Inverting Gradients - Gradient of critic network output wrt action

Hello there,
I want to implement the inverting gradients as shown in the paper " Deep Reinforcement Learning in Parametrized Action Space". But firstly I need to have gradient of the critic network’s output ( Q(s,a) ) with respect to the action ( dQ(s,a) / da ) which is (6) equation in the paper.

I can write the loss as,
loss = value_net(state, policy_net(state))

But how can I differentiate this network with only respect to the action instead state ?

2 Likes

@frknayk I am trying to implement this paper too and having trouble implement its gradient inversion. Have you figured it out?

I have found tensorflow implementation

But later I decided to use loss = value_net(state,policy_net(state)) for some reasons

@frknayk Were you able to implement Inverting Gradients?
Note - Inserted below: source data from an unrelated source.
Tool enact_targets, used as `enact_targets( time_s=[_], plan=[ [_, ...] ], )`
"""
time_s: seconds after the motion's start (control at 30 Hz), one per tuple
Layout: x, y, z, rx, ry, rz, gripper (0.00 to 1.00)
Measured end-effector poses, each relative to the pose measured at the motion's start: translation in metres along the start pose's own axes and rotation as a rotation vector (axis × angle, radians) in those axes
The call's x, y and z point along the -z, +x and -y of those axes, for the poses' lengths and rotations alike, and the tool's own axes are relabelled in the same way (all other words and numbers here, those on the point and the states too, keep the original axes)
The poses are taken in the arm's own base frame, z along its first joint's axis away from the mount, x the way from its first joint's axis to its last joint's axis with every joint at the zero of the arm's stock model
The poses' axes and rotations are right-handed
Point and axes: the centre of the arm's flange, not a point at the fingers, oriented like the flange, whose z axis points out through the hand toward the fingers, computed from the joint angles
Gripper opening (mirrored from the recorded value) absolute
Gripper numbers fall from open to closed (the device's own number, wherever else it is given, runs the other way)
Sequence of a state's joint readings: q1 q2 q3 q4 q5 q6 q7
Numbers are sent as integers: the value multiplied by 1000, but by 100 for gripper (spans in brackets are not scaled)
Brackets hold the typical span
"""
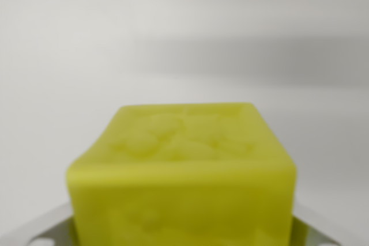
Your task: Pick yellow cube
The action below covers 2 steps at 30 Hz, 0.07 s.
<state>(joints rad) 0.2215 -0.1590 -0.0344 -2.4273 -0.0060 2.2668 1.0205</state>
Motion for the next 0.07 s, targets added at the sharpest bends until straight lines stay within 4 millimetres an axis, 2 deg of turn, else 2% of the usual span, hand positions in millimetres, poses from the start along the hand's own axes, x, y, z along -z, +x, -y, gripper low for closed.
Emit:
enact_targets(
  time_s=[0.07],
  plan=[
    [0,0,0,0,0,0,0]
  ],
)
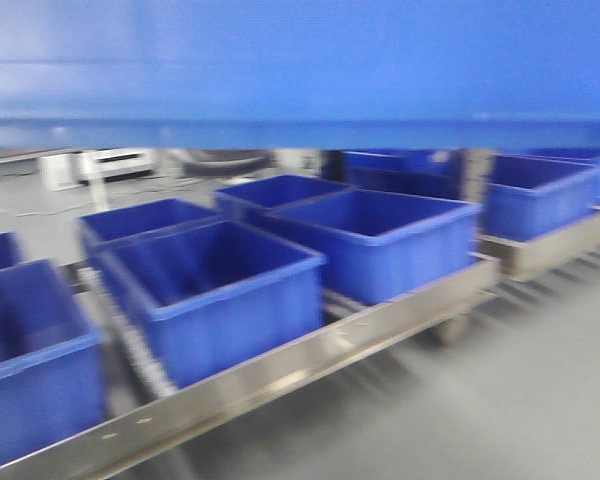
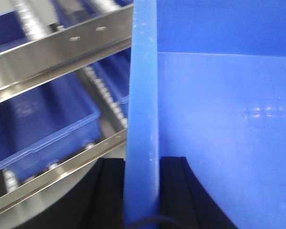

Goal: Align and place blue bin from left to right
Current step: 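Hold the bin with both grippers while the base backs away and turns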

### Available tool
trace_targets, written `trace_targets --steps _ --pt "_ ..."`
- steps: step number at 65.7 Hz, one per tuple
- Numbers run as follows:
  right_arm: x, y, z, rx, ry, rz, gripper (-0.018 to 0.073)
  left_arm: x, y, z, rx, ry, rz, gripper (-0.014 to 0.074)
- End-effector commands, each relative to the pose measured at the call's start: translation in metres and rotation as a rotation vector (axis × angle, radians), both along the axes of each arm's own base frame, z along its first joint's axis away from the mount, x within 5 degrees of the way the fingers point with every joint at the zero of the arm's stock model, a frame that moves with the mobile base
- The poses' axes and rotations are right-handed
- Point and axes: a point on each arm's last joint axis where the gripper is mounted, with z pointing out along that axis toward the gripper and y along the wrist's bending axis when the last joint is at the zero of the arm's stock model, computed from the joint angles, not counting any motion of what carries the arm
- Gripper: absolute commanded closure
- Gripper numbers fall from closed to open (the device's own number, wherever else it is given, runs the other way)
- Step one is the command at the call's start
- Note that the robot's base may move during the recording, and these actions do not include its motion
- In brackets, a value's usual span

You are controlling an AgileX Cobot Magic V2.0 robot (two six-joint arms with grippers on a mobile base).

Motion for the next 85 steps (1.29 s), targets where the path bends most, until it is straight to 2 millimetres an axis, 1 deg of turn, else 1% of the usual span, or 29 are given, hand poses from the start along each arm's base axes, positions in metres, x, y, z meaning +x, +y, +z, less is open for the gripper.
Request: trace_targets --steps 1,85 --pt "-0.0020 0.0049 0.0080 0.043 -0.055 0.056 0.0631 0.0027 -0.0060 0.0090 -0.027 -0.093 -0.052 0.0707" --pt "-0.0012 0.0024 0.0076 0.020 -0.059 0.036 0.0631 0.0027 -0.0060 0.0090 -0.027 -0.093 -0.052 0.0707"
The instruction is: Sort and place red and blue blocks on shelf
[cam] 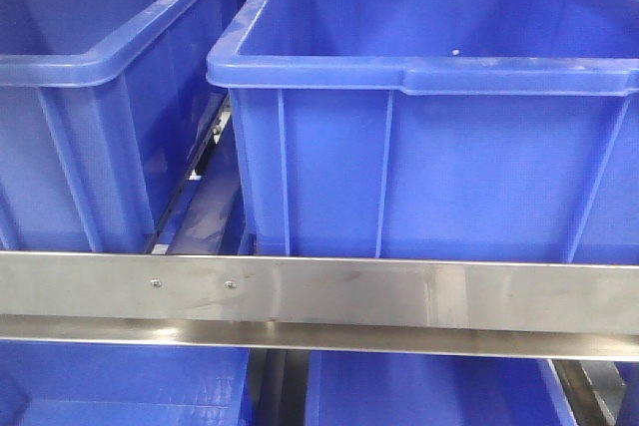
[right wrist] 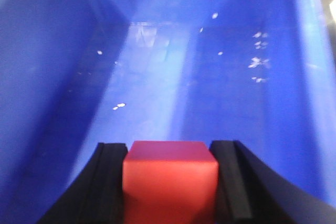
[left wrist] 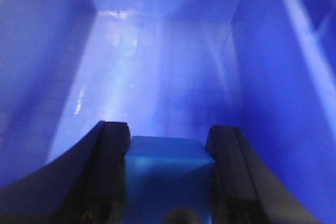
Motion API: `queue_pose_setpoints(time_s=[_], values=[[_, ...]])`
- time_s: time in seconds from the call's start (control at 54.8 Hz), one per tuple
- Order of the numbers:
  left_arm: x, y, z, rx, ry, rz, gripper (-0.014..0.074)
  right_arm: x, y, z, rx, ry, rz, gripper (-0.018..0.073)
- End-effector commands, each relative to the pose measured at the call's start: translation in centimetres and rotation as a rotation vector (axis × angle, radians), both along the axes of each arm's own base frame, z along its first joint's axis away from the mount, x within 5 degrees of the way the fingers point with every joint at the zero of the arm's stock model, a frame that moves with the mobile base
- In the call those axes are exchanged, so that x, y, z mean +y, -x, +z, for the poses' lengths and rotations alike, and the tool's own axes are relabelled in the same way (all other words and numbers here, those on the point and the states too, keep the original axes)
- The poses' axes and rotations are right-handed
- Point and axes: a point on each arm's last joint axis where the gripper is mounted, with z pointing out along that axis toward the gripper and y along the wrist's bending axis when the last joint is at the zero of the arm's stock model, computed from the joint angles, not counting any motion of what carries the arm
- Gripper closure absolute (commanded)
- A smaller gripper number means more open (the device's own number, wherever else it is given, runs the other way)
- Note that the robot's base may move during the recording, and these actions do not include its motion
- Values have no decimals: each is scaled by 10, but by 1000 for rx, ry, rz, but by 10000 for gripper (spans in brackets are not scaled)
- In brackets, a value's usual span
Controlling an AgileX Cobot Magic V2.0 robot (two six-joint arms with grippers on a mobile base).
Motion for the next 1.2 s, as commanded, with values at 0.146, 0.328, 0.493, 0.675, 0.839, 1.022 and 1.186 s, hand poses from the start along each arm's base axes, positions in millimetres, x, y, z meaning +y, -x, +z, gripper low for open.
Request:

If yes can you please share the snippet?

Thanks

Is this correct?

Invert gradient function for actions defined in the interval [-1,1]:

def invert_gradient(grads, action):

    pdiff_max = torch.div(-action+1.0,2.0)
    pdiff_min = torch.div(action+1.0,2.0)

    zeros_grad    = torch.zeros_like(grads)
    grad_inverter = torch.zeros_like(grads)
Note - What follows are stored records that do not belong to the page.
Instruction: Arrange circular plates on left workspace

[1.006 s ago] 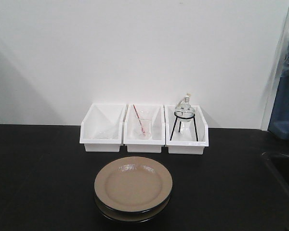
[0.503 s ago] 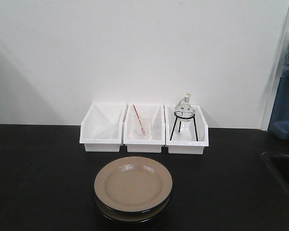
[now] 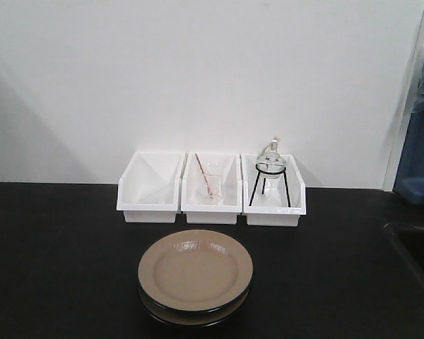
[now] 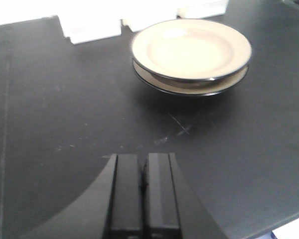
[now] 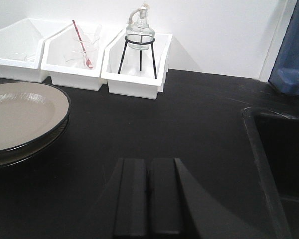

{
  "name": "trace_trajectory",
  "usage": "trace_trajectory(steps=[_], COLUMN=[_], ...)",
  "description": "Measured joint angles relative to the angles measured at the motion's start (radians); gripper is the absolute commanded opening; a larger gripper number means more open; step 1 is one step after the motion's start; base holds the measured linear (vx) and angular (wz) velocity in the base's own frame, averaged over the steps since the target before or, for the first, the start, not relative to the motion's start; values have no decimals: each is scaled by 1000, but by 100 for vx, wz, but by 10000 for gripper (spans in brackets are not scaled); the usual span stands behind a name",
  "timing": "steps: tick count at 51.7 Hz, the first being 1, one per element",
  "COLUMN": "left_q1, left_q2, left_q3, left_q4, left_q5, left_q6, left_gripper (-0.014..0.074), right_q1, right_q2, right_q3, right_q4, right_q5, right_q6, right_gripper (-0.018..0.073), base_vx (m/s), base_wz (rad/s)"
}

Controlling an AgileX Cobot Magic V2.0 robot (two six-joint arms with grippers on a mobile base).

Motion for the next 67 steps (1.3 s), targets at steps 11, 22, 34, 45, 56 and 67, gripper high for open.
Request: trace_trajectory(steps=[11,22,34,45,56,67], left_q1=[-31,-143,-272,-294,-294,-294], left_q2=[-53,-170,-378,-599,-637,-637], left_q3=[-77,-80,110,361,416,416], left_q4=[262,672,922,1073,1102,1102], left_q5=[-23,-189,-374,-472,-520,-516], left_q6=[-252,-762,-1015,-1164,-1236,-1244], left_gripper=[2,2,2,2,2,2], right_q1=[0,0,0,0,0,0], right_q2=[0,0,0,0,0,0], right_q3=[0,0,0,0,0,0], right_q4=[0,0,0,0,0,0], right_q5=[0,3,4,4,7,29], right_q6=[0,0,0,0,0,0], right_gripper=[-2,-2,-2,-2,-2,-2], base_vx=[0,0,0,0,0,0], base_wz=[0,0,0,0,0,0])
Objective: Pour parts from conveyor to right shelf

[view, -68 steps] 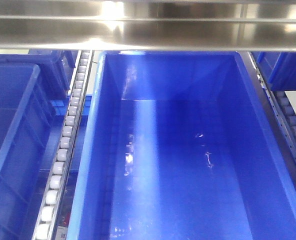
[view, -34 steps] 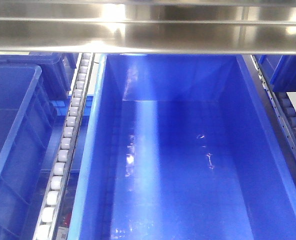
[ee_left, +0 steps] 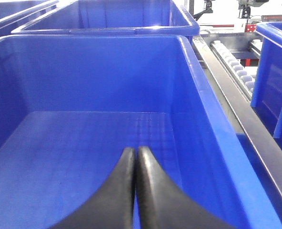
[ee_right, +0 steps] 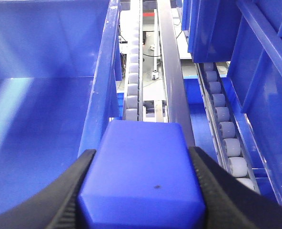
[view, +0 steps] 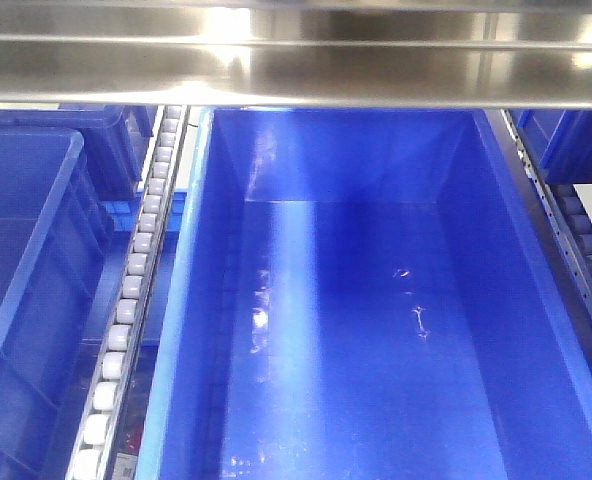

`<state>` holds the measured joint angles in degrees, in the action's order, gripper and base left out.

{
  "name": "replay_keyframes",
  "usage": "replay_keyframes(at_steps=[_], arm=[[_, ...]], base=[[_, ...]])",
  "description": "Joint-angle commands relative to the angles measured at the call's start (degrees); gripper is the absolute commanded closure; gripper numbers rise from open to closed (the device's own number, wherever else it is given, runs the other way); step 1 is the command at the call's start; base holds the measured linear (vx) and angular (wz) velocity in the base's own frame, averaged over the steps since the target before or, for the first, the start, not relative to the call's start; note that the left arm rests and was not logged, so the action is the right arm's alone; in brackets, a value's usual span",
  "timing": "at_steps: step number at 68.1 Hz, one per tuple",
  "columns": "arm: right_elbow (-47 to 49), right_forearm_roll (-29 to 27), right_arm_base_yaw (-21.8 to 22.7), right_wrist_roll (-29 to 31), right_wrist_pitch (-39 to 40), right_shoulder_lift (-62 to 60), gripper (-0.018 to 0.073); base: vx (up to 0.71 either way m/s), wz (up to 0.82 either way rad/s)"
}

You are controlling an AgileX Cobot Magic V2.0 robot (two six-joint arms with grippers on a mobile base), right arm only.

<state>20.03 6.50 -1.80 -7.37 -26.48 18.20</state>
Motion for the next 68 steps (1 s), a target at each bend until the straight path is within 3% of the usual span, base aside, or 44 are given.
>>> replay_keyframes(at_steps=[1, 68], arm=[[1.65, 0.72, 0.05, 0.12, 4.57, 0.70, 0.0562], [1.65, 0.72, 0.05, 0.12, 4.57, 0.70, 0.0562]], base=[[0.00, 0.00], [0.00, 0.00]])
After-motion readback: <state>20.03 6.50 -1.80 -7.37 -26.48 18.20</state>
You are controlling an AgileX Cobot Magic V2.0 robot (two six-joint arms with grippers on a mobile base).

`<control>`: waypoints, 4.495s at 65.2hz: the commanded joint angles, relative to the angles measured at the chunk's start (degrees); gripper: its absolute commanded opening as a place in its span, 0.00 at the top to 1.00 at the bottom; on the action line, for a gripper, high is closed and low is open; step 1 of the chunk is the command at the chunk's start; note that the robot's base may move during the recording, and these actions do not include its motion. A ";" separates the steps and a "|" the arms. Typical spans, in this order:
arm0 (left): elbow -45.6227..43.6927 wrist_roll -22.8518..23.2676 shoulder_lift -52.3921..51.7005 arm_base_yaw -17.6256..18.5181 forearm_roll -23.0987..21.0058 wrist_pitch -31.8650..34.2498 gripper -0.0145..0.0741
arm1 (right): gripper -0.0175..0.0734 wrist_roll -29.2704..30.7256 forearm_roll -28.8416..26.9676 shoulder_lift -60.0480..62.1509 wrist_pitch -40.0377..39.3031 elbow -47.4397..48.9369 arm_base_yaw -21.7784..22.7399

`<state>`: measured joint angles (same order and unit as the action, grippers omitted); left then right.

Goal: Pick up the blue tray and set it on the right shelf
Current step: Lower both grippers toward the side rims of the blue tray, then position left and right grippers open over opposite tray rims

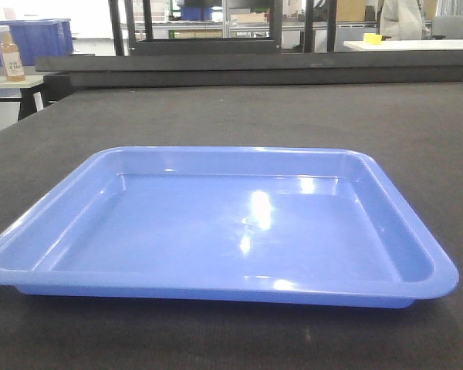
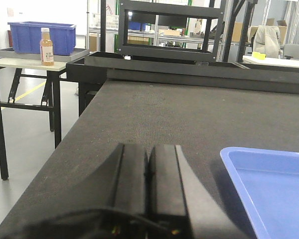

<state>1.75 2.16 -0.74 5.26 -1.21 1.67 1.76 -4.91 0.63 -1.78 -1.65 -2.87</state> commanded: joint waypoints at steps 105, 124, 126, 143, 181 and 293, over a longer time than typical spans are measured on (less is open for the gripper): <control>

    grad_inverter = torch.where(torch.gt(grads, zeros_grad), torch.mul(grads,pdiff_max), torch.mul(grads,pdiff_min))

    return grad_inverter

Outside training loop:

params_grads = {}
for name, param in actor.named_parameters():
    params_grads[name] = torch.zeros_like(param.data)

Inside training loop to update actor network parameters:

actor_optimizer.zero_grad()
action_Q = actor(state_batch)
policy_output = -critic(state_batch,action_Q)
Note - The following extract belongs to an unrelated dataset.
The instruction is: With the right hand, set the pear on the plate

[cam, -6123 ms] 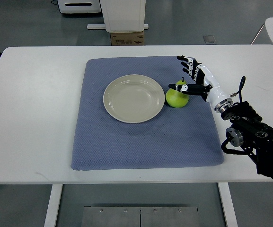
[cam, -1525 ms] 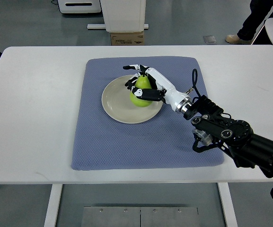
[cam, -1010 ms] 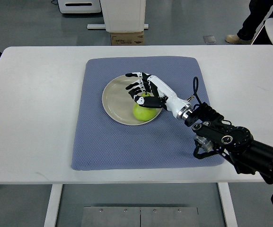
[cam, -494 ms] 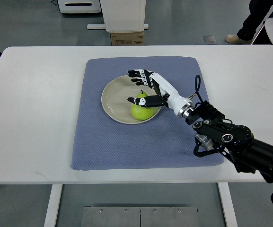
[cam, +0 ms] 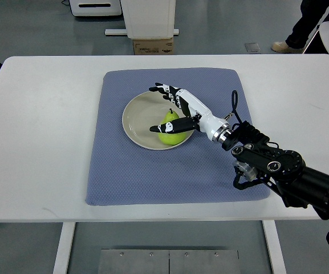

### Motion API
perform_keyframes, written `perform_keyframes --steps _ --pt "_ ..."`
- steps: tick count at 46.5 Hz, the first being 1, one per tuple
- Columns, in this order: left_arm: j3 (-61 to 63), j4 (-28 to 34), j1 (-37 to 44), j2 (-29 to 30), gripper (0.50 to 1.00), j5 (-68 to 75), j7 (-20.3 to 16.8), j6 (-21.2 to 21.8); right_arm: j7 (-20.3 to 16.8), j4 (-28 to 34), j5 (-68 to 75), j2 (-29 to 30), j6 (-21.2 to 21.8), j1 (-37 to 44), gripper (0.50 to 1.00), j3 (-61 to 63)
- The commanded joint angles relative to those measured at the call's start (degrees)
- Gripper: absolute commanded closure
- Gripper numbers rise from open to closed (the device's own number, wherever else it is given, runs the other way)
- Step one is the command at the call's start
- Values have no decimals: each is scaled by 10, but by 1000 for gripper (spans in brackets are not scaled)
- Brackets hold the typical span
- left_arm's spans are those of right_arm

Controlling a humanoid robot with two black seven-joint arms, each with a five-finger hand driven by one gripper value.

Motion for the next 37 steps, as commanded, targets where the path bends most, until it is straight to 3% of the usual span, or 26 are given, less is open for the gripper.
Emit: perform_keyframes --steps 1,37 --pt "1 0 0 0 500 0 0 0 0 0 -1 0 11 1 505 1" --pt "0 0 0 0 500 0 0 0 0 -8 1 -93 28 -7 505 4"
for i in range(policy_output.size()[0]):
      policy_output[i].backward(retain_graph=True)
      for name, param in actor.named_parameters():
            params_grads[name] += invert_gradient(param.grad.data, action_Q.detach()[i])

     for name, param in actor.named_parameters():
          param.grad.data = params_grads[name]/batch_size
          params_grads[name] = torch.zeros_like(param.data)

actor_optimizer.step()
1 Like

Hi jomavera, thanks so much for the example. However, i have a follow-up question.

  1. will this affect the discrete parameters also? because in the original paper if I’m not mistaken, the bounded action space is only for the continuous parameter.
  2. What if each parameter has different bound or limits? how do we track it?
    I think both of these questions are greatly influenced by my limited knowledge of how gradient storing and backpropagation works in pytorch.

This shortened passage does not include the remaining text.